Start of DATA SEGMENT

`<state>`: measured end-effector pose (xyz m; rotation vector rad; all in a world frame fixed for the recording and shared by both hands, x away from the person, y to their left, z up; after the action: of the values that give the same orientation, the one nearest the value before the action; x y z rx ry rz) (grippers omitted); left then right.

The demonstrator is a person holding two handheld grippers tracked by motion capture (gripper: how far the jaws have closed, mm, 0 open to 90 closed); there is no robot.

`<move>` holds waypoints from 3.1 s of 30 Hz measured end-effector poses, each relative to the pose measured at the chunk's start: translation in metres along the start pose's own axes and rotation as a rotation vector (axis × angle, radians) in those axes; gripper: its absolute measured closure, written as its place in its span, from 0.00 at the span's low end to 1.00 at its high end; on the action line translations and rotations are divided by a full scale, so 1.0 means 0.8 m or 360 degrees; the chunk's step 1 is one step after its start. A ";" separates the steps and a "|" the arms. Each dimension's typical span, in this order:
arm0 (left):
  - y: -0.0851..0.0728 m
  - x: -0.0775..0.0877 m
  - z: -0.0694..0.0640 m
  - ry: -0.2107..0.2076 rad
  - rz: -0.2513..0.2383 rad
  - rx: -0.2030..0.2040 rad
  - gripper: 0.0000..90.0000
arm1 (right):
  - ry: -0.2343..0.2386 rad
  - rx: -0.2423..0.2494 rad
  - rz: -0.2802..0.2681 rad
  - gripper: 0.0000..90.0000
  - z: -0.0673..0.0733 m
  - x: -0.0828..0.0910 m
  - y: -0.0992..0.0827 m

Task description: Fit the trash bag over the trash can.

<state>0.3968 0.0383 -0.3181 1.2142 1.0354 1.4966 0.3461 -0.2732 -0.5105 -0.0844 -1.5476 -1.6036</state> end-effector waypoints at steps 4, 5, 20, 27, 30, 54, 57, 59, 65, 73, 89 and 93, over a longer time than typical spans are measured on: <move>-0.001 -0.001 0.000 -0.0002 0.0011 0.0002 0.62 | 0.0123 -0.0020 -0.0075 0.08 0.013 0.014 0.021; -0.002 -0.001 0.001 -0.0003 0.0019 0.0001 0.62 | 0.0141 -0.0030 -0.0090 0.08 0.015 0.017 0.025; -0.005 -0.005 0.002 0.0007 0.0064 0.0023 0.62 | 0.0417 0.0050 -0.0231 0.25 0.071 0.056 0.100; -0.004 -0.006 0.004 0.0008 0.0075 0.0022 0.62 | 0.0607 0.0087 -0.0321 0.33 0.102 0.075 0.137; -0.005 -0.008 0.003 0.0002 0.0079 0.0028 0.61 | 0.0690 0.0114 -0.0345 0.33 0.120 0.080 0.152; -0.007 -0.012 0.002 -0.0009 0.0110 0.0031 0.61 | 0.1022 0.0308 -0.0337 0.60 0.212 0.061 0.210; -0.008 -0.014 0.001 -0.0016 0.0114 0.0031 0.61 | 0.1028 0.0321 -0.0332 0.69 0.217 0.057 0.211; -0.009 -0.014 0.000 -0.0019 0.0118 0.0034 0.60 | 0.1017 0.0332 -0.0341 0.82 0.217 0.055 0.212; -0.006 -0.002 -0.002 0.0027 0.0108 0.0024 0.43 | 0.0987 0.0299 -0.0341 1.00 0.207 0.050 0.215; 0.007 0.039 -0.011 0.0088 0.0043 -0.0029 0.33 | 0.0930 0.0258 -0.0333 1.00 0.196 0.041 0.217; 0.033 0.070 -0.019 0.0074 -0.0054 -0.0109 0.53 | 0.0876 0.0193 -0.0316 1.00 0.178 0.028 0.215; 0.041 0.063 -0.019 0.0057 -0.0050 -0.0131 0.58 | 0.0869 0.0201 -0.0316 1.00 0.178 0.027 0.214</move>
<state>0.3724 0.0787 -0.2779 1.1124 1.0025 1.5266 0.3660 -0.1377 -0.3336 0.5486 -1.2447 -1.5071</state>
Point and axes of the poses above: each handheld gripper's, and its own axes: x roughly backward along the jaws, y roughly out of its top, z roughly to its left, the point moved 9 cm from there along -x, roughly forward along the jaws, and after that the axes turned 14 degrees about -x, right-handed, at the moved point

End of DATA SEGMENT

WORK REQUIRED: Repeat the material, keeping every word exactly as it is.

EXPECTED OUTPUT:
`<state>`: measured end-effector pose (xyz m; rotation vector rad; all in a world frame fixed for the recording and shared by both hands, x away from the person, y to their left, z up; after the action: of the values that give the same orientation, the one nearest the value before the action; x y z rx ry rz) (grippers omitted); left then right.

The demonstrator is a person holding two handheld grippers tracked by motion capture (gripper: how far the jaws have closed, mm, 0 open to 90 closed); there is no robot.

`<move>` holds waypoints from 3.1 s of 30 Hz measured end-effector poses, each relative to the pose measured at the chunk's start: translation in metres along the start pose's own axes and rotation as a rotation vector (axis × angle, radians) in those axes; gripper: its absolute measured closure, written as its place in its span, from 0.00 at the span's low end to 1.00 at its high end; on the action line translations and rotations are divided by a full scale, so 1.0 means 0.8 m or 360 degrees; the chunk's step 1 is one step after its start. A ";" separates the steps and a "|" the arms. Each dimension's typical span, in this order:
arm0 (left):
  - y: -0.0851..0.0728 m
  - x: -0.0775..0.0877 m
  - z: -0.0694..0.0640 m
  - ry: -0.2107..0.2076 rad
  - rz: -0.2513..0.2383 rad
  - rx: -0.2030..0.2040 rad
  - gripper: 0.0000..90.0000
arm1 (right):
  - ry: -0.2343..0.2386 rad
  - rx: -0.2423..0.2494 rad
  - rz: -0.2802..0.2681 rad
  - gripper: 0.0000..90.0000
  - z: -0.0673..0.0733 m
  - x: -0.0828..0.0910 m
  - y: -0.0992..0.0827 m

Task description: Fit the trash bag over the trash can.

<state>0.3968 0.0383 -0.3181 1.2142 1.0354 1.4966 0.3461 -0.2732 -0.5105 -0.0844 -1.5476 -1.6036</state> end-effector waypoints at steps 4, 5, 20, 27, 30, 54, 57, 59, 65, 73, 89 and 93, over a longer time than typical spans are measured on: <move>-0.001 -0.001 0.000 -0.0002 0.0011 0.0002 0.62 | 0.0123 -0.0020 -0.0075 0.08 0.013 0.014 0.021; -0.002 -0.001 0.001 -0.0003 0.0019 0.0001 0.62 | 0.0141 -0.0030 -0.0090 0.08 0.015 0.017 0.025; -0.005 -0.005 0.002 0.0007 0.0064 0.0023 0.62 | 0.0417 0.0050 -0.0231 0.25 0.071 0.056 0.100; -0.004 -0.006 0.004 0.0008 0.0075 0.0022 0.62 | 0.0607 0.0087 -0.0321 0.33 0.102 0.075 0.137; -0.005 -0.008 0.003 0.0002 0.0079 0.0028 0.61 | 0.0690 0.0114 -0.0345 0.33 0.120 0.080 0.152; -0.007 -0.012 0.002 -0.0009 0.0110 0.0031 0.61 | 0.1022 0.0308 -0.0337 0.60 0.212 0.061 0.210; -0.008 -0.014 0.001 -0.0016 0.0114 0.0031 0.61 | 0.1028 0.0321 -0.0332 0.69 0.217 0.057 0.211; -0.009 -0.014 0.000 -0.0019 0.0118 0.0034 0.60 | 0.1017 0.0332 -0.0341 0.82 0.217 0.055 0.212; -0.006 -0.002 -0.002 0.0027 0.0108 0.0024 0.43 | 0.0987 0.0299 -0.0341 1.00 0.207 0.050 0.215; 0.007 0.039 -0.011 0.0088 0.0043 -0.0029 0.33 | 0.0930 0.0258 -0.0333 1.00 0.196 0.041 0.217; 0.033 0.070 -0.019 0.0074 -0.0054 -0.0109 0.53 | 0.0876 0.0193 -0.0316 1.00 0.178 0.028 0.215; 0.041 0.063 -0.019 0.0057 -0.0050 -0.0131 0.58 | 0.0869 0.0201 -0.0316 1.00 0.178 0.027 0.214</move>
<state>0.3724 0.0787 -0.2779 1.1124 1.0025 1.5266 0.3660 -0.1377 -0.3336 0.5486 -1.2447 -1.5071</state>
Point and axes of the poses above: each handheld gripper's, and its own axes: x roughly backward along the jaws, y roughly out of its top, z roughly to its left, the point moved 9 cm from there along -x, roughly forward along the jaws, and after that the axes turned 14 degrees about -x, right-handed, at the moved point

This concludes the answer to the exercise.